> _Task brief_
Report how many lines contain the word "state" in the listing that follows. Give nothing besides the number.

> _Dataset excerpt_
'''

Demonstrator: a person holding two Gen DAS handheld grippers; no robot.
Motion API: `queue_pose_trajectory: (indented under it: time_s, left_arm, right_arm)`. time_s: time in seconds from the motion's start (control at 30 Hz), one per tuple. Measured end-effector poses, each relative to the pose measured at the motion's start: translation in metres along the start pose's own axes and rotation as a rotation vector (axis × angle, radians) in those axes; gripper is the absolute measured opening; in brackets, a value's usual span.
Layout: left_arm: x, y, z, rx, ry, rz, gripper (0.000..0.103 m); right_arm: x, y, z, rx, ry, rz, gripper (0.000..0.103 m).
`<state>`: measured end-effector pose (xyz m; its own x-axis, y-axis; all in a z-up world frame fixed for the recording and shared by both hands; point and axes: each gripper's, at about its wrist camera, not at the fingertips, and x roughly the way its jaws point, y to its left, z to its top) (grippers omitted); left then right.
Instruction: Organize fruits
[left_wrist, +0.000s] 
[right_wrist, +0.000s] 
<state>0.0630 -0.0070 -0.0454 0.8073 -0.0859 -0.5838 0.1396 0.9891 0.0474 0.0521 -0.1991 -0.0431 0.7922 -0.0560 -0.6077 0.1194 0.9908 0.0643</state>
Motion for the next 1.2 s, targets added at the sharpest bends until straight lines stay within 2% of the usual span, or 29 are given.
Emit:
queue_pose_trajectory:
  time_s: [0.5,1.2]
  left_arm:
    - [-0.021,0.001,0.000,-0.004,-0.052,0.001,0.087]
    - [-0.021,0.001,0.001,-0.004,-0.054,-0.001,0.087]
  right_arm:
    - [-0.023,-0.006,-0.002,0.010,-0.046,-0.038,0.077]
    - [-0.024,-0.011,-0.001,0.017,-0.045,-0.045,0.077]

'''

> _Exercise output_
2